Real-Time BI: Enabling Sub-Second Queries on Apache Iceberg Data Lakehouses

By Alex Merced | Thu May 28 2026 12:00:00 GMT+0000 (Coordinated Universal Time) | 7 min read | Real Time Bi Iceberg Lakehouse

Real-Time BI: Enabling Sub-Second Queries on Apache Iceberg Data Lakehouses

The standard knock on cloud object storage for analytics is latency. S3 GET requests average 20–50 milliseconds each. A dashboard query that scans 10,000 files issues 10,000 of those requests, which means 3–8 minutes of wall time before the analyst sees a result. That's not a BI experience : it's a batch report.

Sub-second interactive BI on Apache Iceberg is achievable, but it requires understanding which parts of the latency problem you're solving and which tools solve each part.

Real-time BI architecture on Apache Iceberg with Dremio

The Three Sources of Latency on Object Storage

File scan latency: Object storage is optimized for throughput, not random access. Reading many small files is slower than reading fewer large files, because each file requires a separate GET request with its own network round-trip.

Metadata scan overhead: Before reading data files, the query engine reads Iceberg metadata : the manifest list, then the manifests, then the file statistics. On a table with many snapshots and fragmented manifests, this overhead is measurable in seconds before any data is read.

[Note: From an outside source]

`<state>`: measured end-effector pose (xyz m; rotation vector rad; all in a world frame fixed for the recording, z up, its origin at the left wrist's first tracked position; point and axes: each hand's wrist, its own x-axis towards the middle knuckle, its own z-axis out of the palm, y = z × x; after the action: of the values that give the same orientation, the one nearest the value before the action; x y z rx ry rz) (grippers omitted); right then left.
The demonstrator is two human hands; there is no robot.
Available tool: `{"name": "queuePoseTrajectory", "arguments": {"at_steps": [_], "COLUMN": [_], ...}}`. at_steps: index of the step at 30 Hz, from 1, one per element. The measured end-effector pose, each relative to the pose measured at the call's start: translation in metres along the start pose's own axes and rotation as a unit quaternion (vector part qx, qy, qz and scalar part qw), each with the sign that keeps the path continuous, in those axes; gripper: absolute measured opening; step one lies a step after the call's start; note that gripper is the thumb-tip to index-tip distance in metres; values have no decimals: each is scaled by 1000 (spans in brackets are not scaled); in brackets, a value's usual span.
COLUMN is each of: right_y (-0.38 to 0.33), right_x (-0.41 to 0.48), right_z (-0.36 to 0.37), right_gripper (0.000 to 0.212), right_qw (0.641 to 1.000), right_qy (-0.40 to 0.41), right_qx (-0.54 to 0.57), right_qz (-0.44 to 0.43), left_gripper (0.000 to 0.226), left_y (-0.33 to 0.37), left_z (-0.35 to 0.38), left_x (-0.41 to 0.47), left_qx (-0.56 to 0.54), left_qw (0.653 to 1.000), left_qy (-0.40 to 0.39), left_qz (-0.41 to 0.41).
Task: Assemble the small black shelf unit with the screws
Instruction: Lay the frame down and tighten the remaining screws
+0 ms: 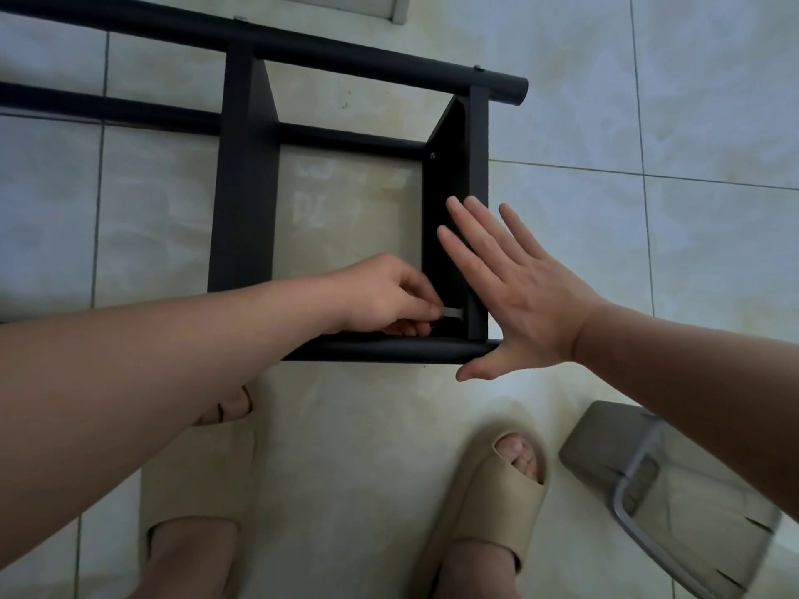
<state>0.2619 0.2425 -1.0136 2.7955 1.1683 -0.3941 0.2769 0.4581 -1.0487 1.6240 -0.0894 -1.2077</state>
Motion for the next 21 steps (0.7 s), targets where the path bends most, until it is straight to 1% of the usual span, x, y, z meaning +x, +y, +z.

Data transfer latency: Once the engine decides which files to read, it transfers them from the object store to compute memory. The transfer rate depends on the network bandwidth between the object store and compute nodes, and on whether any caching is in place.

Each source has a different solution.

Solution 1: File Layout Optimization

The cheapest way to reduce file scan latency is to stop creating small files in the first place, and to compact them when they accumulate.

Target file size for Iceberg tables optimized for analytical read workloads is 128 MB to 512 MB per file. Files smaller than 10 MB are a performance liability : they add metadata overhead and force the engine to issue more GET requests for the same amount of data.

Partition your tables by the column most commonly used in query filters. If 80% of your queries filter by region and date, partition by region and date. The Iceberg planner will skip files in non-matching partitions without reading them at all. A query against a table with 1 million files might only scan 5,000 files after partition pruning : effectively a 200x reduction in scan work.

For streaming data sources that write many small files continuously, run daily compaction to merge them. Dremio's Automatic Table Optimization handles this as a background job.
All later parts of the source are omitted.